▶ Work instruction: Every line of the data should be written out exactly, with the pictures left out.

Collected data
= Beginning of Section =
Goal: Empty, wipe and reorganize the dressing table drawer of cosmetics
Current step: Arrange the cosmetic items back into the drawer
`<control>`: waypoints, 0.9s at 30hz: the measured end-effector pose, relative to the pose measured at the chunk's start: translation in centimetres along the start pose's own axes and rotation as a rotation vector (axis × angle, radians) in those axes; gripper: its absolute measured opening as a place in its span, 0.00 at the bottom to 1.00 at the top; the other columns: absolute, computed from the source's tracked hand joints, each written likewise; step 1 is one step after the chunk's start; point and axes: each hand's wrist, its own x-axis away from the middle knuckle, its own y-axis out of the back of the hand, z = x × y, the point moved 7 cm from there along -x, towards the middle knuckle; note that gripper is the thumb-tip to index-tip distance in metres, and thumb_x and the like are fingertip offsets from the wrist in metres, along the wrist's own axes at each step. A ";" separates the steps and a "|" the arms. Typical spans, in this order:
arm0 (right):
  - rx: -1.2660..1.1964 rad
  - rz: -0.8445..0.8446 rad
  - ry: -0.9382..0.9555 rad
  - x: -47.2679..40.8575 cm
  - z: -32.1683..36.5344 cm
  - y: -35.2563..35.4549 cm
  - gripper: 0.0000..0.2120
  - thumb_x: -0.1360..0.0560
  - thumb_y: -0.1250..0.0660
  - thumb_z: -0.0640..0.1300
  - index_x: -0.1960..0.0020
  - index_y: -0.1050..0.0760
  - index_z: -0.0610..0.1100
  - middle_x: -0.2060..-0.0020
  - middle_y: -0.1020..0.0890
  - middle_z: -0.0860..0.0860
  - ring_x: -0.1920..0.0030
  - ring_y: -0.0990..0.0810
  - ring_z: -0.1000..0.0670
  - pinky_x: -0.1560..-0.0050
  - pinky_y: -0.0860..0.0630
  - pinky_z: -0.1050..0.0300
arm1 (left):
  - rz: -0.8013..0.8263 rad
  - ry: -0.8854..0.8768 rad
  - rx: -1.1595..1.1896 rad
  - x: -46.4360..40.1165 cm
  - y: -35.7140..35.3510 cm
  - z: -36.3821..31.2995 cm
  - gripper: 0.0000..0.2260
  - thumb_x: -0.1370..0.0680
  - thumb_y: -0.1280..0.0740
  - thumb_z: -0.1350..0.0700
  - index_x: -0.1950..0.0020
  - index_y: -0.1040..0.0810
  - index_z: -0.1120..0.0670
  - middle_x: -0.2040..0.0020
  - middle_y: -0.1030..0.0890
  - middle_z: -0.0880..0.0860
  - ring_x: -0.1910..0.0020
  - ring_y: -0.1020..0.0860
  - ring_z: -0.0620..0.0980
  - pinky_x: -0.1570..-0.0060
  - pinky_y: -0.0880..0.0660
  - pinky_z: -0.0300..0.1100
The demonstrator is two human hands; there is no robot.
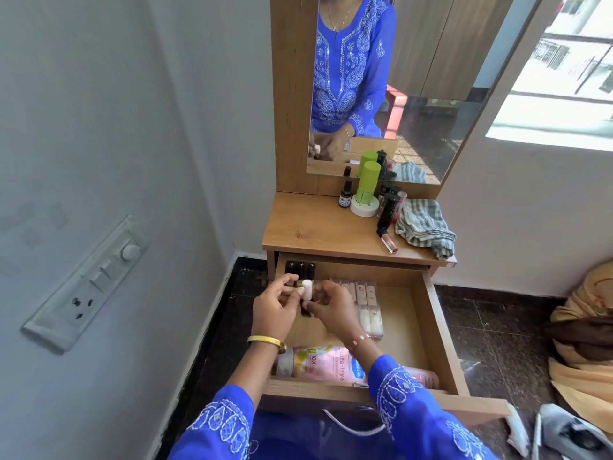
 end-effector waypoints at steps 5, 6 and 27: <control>-0.540 -0.026 -0.194 0.2 -2.0 0.9 0.10 0.27 0.35 0.29 0.48 0.30 0.38 0.60 0.22 0.43 0.67 0.23 0.51 0.69 0.21 0.65 | -0.068 0.071 0.041 -0.1 0.5 0.7 0.08 0.24 0.37 0.62 0.49 0.21 0.55 0.58 0.18 0.52 0.58 0.19 0.47 0.60 0.28 0.30; -0.587 -0.021 -0.209 0.2 -2.2 0.9 0.11 0.27 0.36 0.29 0.47 0.30 0.39 0.59 0.23 0.42 0.67 0.23 0.50 0.69 0.20 0.64 | -0.093 0.085 0.047 -0.1 0.8 0.8 0.08 0.23 0.38 0.63 0.49 0.21 0.55 0.58 0.18 0.52 0.59 0.20 0.47 0.60 0.29 0.29; 0.241 -0.097 -0.061 -4.2 -0.9 -3.5 0.07 0.28 0.32 0.37 0.50 0.23 0.38 0.63 0.24 0.49 0.61 0.27 0.52 0.72 0.37 0.72 | -0.342 0.230 0.235 -0.4 3.0 2.3 0.08 0.21 0.42 0.60 0.52 0.23 0.54 0.65 0.22 0.48 0.61 0.23 0.49 0.60 0.29 0.35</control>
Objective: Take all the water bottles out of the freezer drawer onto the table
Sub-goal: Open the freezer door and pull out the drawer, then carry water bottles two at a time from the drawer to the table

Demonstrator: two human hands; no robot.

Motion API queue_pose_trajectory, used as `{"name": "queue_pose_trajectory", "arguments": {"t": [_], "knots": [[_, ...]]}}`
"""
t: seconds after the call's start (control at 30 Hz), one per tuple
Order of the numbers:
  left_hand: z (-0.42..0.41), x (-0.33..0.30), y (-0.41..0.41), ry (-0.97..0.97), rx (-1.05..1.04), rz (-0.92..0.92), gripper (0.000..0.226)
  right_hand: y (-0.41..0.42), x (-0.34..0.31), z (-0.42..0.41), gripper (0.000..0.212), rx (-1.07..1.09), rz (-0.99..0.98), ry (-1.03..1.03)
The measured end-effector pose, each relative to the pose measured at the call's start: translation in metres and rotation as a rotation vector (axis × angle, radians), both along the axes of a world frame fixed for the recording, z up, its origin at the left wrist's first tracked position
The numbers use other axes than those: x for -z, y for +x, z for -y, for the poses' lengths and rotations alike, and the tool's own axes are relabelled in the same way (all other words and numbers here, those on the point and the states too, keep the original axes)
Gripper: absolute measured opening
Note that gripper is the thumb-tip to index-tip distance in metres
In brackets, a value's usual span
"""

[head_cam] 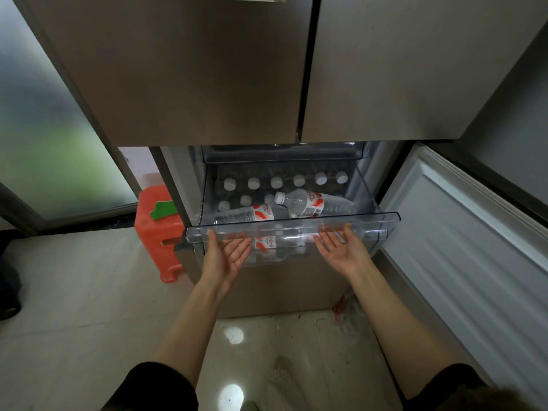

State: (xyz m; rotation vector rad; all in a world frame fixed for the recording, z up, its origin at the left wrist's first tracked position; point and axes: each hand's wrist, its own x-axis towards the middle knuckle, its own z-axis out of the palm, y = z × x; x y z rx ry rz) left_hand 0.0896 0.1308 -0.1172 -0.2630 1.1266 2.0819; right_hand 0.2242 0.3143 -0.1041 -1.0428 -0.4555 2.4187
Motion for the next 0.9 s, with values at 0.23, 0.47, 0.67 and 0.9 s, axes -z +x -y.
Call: {"name": "queue_pose_trajectory", "arguments": {"t": [0.23, 0.47, 0.67, 0.9], "knots": [[0.015, 0.0, -0.012, -0.132, 0.187, -0.064, 0.06, 0.004, 0.0, -0.005, 0.026, -0.054, 0.055, 0.11], [0.025, -0.03, -0.022, -0.383, 0.584, -0.403, 0.038, 0.013, -0.036, 0.001, 0.032, -0.541, 0.589, 0.779], [-0.009, -0.073, -0.037, -0.353, 0.622, -0.684, 0.028, -0.021, -0.064, -0.014, 0.024, -0.513, 0.528, 1.147], [-0.06, -0.045, -0.071, -0.715, 0.722, -1.019, 0.039, -0.062, -0.043, -0.066, 0.043, -0.771, 0.685, 1.452]]}}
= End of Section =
▶ Reply to the task:
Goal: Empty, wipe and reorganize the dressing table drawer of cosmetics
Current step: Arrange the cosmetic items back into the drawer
`<control>`: waypoints, 0.9s at 30hz: the measured end-effector pose, relative to the pose measured at the chunk's start: translation in centimetres along the start pose's own axes and rotation as a rotation vector (axis × angle, radians) in those axes; gripper: its absolute measured opening as a place in its span, 0.00 at the bottom to 1.00 at the top; the other columns: absolute, computed from the source's tracked hand joints, each written likewise; step 1 is one step after the chunk's start; point and axes: each hand's wrist, its own x-axis away from the middle knuckle, its own y-axis out of the back of the hand, z = x × y, the point moved 7 cm from there along -x, towards the middle knuckle; note that gripper is the thumb-tip to index-tip distance in metres, and thumb_x and the like are fingertip offsets from the wrist in metres, along the wrist's own axes at each step. A ";" separates the steps and a "|" the arms. Typical spans, in this order:
arm0 (right):
  - rx: -1.2660..1.1964 rad
  - rz: -0.8445..0.8446 rad
  - ry: -0.9382..0.9555 rad
  - x: -47.2679..40.8575 cm
  - z: -32.1683..36.5344 cm
  - y: -35.2563..35.4549 cm
  - gripper: 0.0000..0.2120
  - thumb_x: -0.1360..0.0560
  - thumb_y: -0.1250..0.0660
  - thumb_z: -0.0640..0.1300
  - index_x: -0.1960..0.0020
  - index_y: -0.1050..0.0760
  - index_z: -0.0610..0.1100
  - middle_x: -0.2060..-0.0020
  - middle_y: -0.1020..0.0890
  - middle_z: -0.0860..0.0860
  - ring_x: -0.1920..0.0030
  - ring_y: -0.0990..0.0810
  - ring_z: -0.1000..0.0670
  - pinky_x: -0.1560..-0.0050
  - pinky_y: -0.0860..0.0630
  - pinky_z: -0.1050..0.0300
arm1 (left):
  - rz: -0.8013..0.8263 rad
  - ry: -0.8854..0.8768 rad
  - rx: -1.1595..1.1896 rad
  - x: -46.4360..40.1165 cm
  - y: -35.7140..35.3510 cm
  - z: -36.3821..31.2995 cm
  - gripper: 0.0000..0.2260
  - thumb_x: -0.1370..0.0680
  - thumb_y: -0.1280..0.0740
  - thumb_z: -0.1350..0.0700
  - index_x: -0.1950..0.0020
  - index_y: -0.1040..0.0810
  - index_z: -0.1120..0.0670
  - middle_x: -0.2040..0.0020
  - middle_y: -0.1030..0.0890
  - middle_z: -0.0880..0.0860
  - ring_x: -0.1910..0.0020
  - ring_y: -0.1020..0.0860
  - ring_z: -0.0620..0.0980
  - pinky_x: -0.1570..-0.0060
  - pinky_y: -0.0880..0.0660
  - pinky_z: -0.0300..0.1100
The demonstrator is two human hands; there is no robot.
 end-effector waypoints at steps 5, 6 and 27: <control>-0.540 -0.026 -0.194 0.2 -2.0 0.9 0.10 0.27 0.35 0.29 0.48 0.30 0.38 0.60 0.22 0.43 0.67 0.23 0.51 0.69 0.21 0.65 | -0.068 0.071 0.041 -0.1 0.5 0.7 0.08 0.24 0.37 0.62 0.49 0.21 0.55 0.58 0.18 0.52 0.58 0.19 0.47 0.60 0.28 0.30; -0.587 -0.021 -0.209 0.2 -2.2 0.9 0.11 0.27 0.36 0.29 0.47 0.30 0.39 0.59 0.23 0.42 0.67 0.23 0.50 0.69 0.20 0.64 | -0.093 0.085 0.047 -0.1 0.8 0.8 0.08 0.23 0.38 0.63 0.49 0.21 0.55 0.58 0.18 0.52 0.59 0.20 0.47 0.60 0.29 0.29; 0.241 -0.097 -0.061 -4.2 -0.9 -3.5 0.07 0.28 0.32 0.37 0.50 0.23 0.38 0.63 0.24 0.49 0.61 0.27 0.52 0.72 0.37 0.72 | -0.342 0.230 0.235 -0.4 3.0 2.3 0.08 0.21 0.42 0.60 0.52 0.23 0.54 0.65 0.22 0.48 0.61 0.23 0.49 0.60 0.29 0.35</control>
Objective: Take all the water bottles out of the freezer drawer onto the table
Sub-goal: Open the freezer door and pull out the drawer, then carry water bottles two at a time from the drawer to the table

Demonstrator: two human hands; no robot.

Motion API queue_pose_trajectory, used as `{"name": "queue_pose_trajectory", "arguments": {"t": [_], "knots": [[_, ...]]}}`
"""
t: seconds after the call's start (control at 30 Hz), one per tuple
Order of the numbers:
  left_hand: z (-0.42..0.41), x (-0.33..0.30), y (-0.41..0.41), ry (-0.97..0.97), rx (-1.05..1.04), rz (-0.92..0.92), gripper (0.000..0.226)
  right_hand: y (-0.41..0.42), x (-0.34..0.31), z (-0.42..0.41), gripper (0.000..0.212), rx (-1.07..1.09), rz (-0.99..0.98), ry (-1.03..1.03)
The measured end-effector pose, each relative to the pose measured at the call's start: translation in metres and rotation as a rotation vector (axis × angle, radians), both along the axes of a world frame fixed for the recording, z up, its origin at the left wrist's first tracked position
The numbers use other axes than those: x for -z, y for +x, z for -y, for the poses' lengths and rotations alike, and the tool's own axes are relabelled in the same way (all other words and numbers here, those on the point and the states too, keep the original axes)
Gripper: absolute measured opening
Note that gripper is the thumb-tip to index-tip distance in metres
In brackets, a value's usual span
"""

[head_cam] 

State: (xyz m; rotation vector rad; all in a world frame fixed for the recording, z up, its origin at the left wrist's first tracked position; point and axes: each hand's wrist, its own x-axis towards the middle knuckle, its own z-axis out of the palm, y = z × x; x y z rx ry rz) left_hand 0.0896 0.1308 -0.1172 -0.2630 1.1266 2.0819; right_hand 0.2242 0.3143 -0.1041 -1.0428 -0.4555 2.4187
Motion for the next 0.9 s, with values at 0.23, 0.47, 0.67 and 0.9 s, axes -z +x -y.
Call: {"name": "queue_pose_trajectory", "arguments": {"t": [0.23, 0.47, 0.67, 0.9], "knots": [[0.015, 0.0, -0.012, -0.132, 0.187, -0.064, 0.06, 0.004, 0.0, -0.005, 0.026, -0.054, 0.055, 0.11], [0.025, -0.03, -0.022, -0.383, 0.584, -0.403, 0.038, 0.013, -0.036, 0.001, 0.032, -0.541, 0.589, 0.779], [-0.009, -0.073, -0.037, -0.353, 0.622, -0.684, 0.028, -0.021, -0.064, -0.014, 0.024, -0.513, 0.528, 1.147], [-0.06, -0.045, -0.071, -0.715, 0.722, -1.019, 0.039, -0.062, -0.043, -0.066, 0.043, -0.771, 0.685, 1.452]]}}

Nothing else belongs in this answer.